Well, it’s been a little over three months since I published my first novel. Before releasing my book, I was so afraid of so many things. I was afraid of tackling the entire project by myself (the cover, the formatting, the editing, the marketing). I was afraid of making some huge mistake that I could never recover from. I was afraid there would be reviewers waiting to shred my book to pieces.
You know what I’ve encountered?
Incredible support from my friends. Amazing enthusiasm from my family. It’s gone better than I imagined it would. I’m so thankful I made the leap and even more thankful for the people who’ve been there to catch me.
To tell the truth, when I received my copy of my first published book, I was so thrilled. I could barely contain my excitement. Then I read it and discovered a few typos and formatting errors and my heart fell to my stomach. I had added some new content recently that didn’t receive the years of combing the rest of the manuscript had endured. Yes, I’d read it before publishing but I’ve read it so many times I think my eyes literally skip whole words because I already know what’s there (or what should be there).
Despite the imperfections, I’m glad I forged ahead. I’d spent years on this one project and I’m a very monogamous person. I like to read one book at a time. I like to write one story at a time. If I had any hope of moving on and writing something new, I needed to move past this book. At any rate, there were some mistakes, but you know what?
The world didn’t end!
It’s true! I’m still here. People read the book and some even liked it! No one has torn it to pieces (yet). I fixed the errors, reloaded the document, and moved on (One of the bonuses of doing this myself, there weren’t 50,000 copies out there with typos. On the other hand, a professional editor at a publishing company would have caught them. Ah, well, can’t have everything.)
I have since been so motivated. I’ve written the rough draft of the second book in the series. I’ve started blogging again and I’m considering starting a newsletter. I’m excited about continuing this story. I’m excited about continuing this journey. I’m even looking forward to dusting off and polishing the other two manuscripts I’ve been sitting on for about five years.

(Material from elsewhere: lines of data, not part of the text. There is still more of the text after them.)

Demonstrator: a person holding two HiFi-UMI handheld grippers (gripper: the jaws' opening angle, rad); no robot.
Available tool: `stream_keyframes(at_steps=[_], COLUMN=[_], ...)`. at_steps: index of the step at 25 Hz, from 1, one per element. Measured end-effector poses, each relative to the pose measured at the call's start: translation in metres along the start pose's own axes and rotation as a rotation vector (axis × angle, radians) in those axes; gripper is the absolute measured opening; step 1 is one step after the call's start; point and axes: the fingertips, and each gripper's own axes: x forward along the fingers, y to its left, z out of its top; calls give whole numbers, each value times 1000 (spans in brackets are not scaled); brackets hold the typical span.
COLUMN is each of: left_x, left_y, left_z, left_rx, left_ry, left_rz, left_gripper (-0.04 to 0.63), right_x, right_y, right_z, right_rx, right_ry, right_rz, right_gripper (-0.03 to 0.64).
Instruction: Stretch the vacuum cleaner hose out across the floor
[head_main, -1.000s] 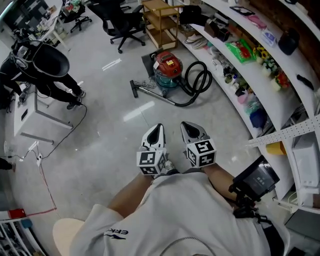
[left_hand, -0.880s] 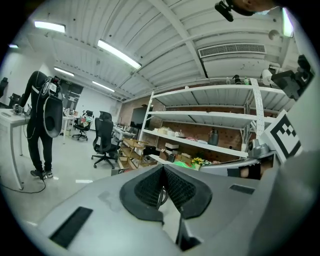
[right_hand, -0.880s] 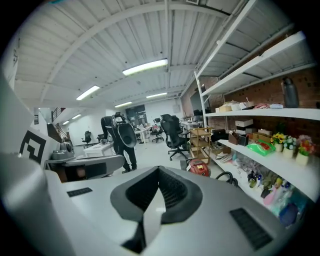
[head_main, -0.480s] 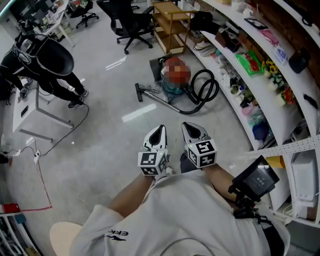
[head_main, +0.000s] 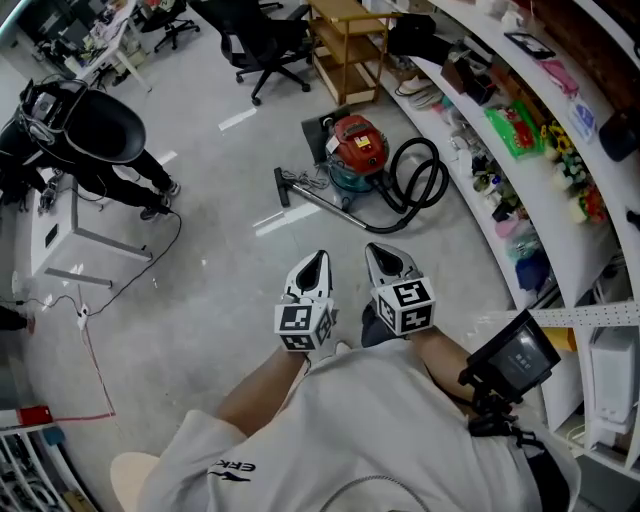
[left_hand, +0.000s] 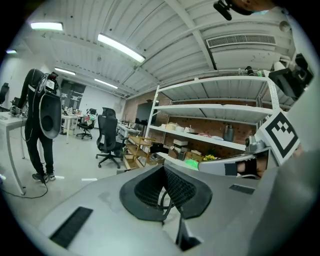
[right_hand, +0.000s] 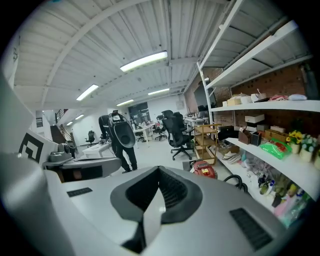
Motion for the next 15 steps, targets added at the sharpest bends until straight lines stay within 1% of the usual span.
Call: stream_keyframes(at_steps=[7,10,15], left_x=[91,132,194], left_y=[0,1,3], left_z=[-5,-6,-5], left_rx=[11,34,34], left_ry=[68,99,140], left_rz=[3,1,23], left_gripper=[2,2,2], right_x=[47,68,98], right_y=[-79,-114,-169], right_z=[7,13,20], right_rx=[47,65,94], right_ry=[42,59,84], right_rz=[-1,-4,-5], right_gripper=[2,2,2])
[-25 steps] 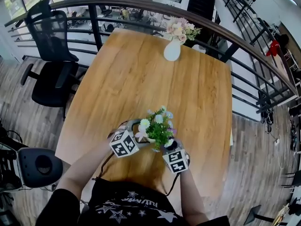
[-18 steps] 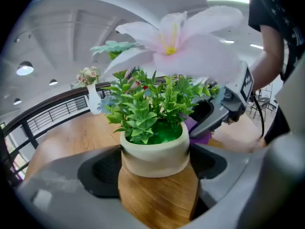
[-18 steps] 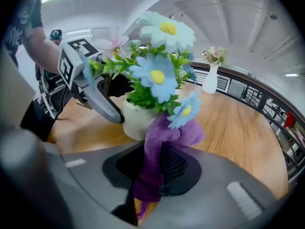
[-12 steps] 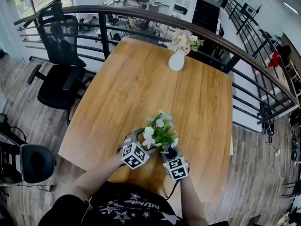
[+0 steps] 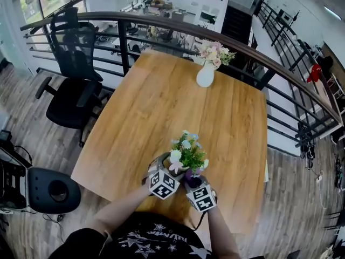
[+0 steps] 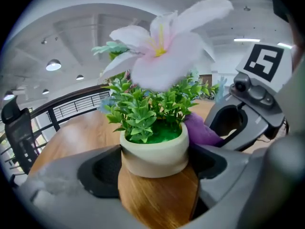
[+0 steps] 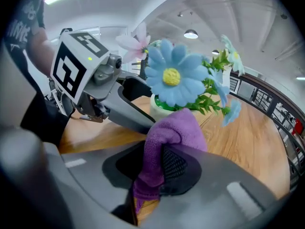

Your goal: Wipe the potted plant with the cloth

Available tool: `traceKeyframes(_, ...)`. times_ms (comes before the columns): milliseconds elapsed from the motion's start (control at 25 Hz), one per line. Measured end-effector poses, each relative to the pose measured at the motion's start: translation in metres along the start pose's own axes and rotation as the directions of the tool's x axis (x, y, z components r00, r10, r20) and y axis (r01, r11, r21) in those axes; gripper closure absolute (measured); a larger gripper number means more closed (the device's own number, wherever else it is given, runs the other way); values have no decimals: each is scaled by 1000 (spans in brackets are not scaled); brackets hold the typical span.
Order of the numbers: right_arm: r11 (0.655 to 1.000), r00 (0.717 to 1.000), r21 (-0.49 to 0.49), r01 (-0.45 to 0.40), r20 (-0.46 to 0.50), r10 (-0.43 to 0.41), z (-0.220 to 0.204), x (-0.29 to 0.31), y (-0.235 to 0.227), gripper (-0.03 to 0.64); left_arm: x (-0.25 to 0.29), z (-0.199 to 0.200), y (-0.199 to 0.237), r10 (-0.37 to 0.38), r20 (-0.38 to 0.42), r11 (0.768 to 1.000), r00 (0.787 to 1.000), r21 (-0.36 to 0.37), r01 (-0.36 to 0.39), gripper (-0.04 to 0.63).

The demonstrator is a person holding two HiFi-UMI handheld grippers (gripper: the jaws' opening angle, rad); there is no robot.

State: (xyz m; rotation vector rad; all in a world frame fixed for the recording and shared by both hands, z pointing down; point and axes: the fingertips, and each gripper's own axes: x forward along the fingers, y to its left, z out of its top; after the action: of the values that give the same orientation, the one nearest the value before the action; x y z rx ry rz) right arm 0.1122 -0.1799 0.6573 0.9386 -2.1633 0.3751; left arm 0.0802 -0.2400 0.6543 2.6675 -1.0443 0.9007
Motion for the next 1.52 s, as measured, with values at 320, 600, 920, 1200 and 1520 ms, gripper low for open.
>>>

I’m creating. I’m happy. This was the right choice for me at this point in time.
As writer’s we face fear all the time: fear of rejection, fear of querying yet another agent or publisher, fear of that first bad review, fear of never finishing the book, etc. etc. etc. As human beings we face fear every day: the fear of loss, the fear of commitment, the fear of failure. As a parent I face more fear than I ever thought I was capable of tolerating. At some point, we have to let go of the fear and trust that things are going to work out. I think it’s so important to do your best in every situation, to learn everything you can and give it your all and, at some point, when your heart is telling you it’s time, to face that fear and walk right over it. Because what’s the opposite of fear?
Without hope, there’s nothing left.
So, go ahead, face that fear, walk right over it, you might be amazed by what’s waiting on the other side.
What’s your biggest fear? What are you doing to work past it?